Ecclesial Existance: Christian Community in History, Volume 3
The first 2 vols. of Haight's Christian Community in History received enormous critical attention. Of vol. 2, the reviewer in the Journal of the American Academy of Religion concluded: 'This is a work of immense scholarship; yet it is wonderfully accessible in style and prose. It deserves to become the standard work in its field for some time to come.'
'Ecclesial Existence' is the constructive, systematic 'transdenominational' ecclesiology that serves as the conclusion to Haight's magisterial work. The key to Haight's ecclesiology is Bernard Lonergan's classic description of the movement from a classical-universalist consciousness to a historical-empiricist consciousness.

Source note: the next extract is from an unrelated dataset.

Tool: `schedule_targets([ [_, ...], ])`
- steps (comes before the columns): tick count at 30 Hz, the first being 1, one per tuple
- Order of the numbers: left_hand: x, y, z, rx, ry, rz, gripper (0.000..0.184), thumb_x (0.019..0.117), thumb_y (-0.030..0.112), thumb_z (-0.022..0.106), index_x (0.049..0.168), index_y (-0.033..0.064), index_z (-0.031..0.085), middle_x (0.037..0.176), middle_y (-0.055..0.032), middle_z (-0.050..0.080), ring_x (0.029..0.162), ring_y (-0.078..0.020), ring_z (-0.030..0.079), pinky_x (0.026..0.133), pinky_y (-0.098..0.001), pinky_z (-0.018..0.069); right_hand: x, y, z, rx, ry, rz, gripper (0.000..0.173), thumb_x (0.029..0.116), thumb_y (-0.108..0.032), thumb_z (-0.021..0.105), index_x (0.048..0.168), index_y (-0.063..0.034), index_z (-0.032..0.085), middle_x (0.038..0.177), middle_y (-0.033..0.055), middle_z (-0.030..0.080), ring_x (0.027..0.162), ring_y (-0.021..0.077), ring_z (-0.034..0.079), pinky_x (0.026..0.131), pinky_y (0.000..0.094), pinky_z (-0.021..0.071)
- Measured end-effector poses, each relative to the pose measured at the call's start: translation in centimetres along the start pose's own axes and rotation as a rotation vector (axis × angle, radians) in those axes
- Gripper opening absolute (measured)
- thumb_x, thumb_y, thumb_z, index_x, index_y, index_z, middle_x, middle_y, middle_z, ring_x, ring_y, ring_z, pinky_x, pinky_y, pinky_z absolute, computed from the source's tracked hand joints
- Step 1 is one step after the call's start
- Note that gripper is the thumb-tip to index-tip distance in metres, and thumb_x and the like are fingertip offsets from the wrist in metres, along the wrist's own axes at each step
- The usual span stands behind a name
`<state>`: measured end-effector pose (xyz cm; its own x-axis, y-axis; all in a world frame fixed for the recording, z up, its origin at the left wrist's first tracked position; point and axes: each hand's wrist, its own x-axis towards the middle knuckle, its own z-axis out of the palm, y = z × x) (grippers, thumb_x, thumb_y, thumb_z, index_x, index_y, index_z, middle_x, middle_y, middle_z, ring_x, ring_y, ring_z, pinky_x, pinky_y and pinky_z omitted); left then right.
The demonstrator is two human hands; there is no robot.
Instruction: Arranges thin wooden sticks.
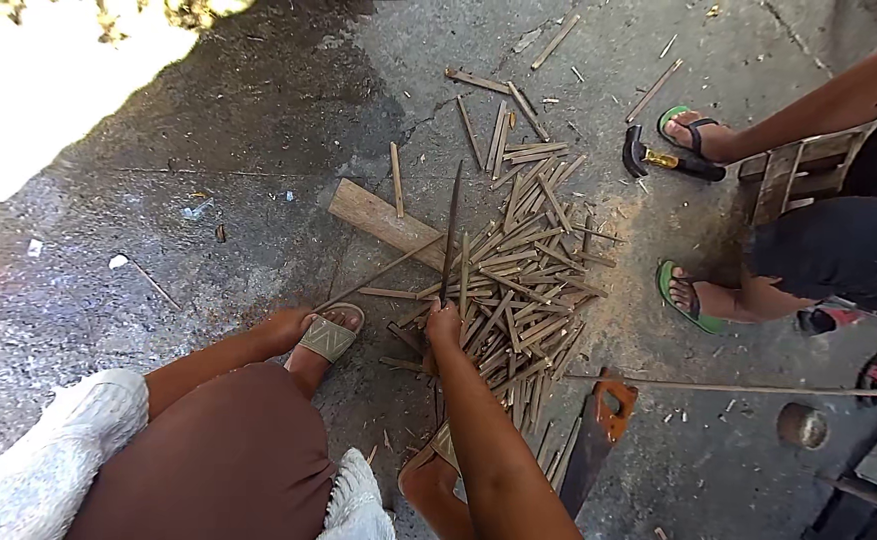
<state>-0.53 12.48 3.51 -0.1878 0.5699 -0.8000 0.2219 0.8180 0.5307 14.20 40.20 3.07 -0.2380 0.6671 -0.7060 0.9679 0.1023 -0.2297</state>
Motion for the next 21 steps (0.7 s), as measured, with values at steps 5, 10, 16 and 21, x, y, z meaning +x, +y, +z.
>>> schedule_targets([
  [5, -0.2, -1.6, 1.6, -0.806, -0.327, -0.009, 0.043, 0.1150, 0.037, 0.017, 0.110, 0.0107, 0.051, 0.063, 0.0054, 0.045, 0.046, -0.0057, 0.044, 0.048, -0.0201, 0.0438, 0.9, 0.9, 0.4, 0.123, -0.016, -0.023, 0.047, 0.1145, -0.035, 0.035, 0.127, 0.0039, 0.057, 0.096, 0.0209, 0.068, 0.077, 0.0294, 0.070, 0.075, 0.0443, 0.0588],
  [10, -3.4, -5.0, -0.6, -0.599, -0.462, -0.082, 0.037, 0.1136, 0.028, 0.030, 0.140, 0.0131, 0.052, 0.103, -0.0003, 0.065, 0.086, -0.0060, 0.062, 0.077, -0.0230, 0.0503, 1.3, 1.9, -1.2, 0.019, -0.009, -0.031, 0.047, 0.1140, -0.037, 0.036, 0.128, 0.0023, 0.058, 0.101, 0.0214, 0.069, 0.083, 0.0305, 0.071, 0.080, 0.0458, 0.0582],
  [16, -4.4, -6.3, -0.7, -0.424, -0.271, -0.107, 0.030, 0.1145, 0.029, 0.033, 0.112, 0.0081, 0.054, 0.074, 0.0042, 0.043, 0.059, -0.0048, 0.041, 0.058, -0.0218, 0.0370, -0.2, 2.0, -1.4, 0.036, 0.048, -0.060, 0.048, 0.1131, -0.038, 0.039, 0.127, 0.0027, 0.060, 0.105, 0.0239, 0.069, 0.089, 0.0342, 0.071, 0.084, 0.0505, 0.0572],
  [21, 0.1, -0.8, -0.9, -0.053, -0.015, -0.110, 0.046, 0.1156, 0.026, 0.025, 0.138, -0.0067, 0.048, 0.117, -0.0313, 0.061, 0.106, -0.0431, 0.063, 0.094, -0.0577, 0.0485, -2.8, 2.2, -0.5, 0.020, 0.154, -0.205, 0.044, 0.1130, -0.032, 0.041, 0.128, 0.0047, 0.059, 0.103, 0.0255, 0.070, 0.098, 0.0383, 0.071, 0.090, 0.0542, 0.0546],
])
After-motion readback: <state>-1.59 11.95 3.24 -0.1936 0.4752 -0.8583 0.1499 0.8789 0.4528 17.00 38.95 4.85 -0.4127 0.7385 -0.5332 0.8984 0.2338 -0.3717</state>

Applied to ecclesiology, the classical-universalist approach is monistic and transcendental, while the historical-empiricist approach is pluralistic. Thus the first two volumes of Christian Community in History described the historical diversity of the church across its history (up to the Reformation in vol. 1) and among the churches (since the Reformation in vol. 2). By contrast, vol. 3 is an attempt to describe what the churches possess in common, i.e., to retrieve ecclesiological constants from history reaching back to scriptural origins in order to construct and portray the common ecclesial existence shared by the churches. In more traditional terms, it aims to find the apostolicity, the catholicity, and the unity amidst the plurality of the churches.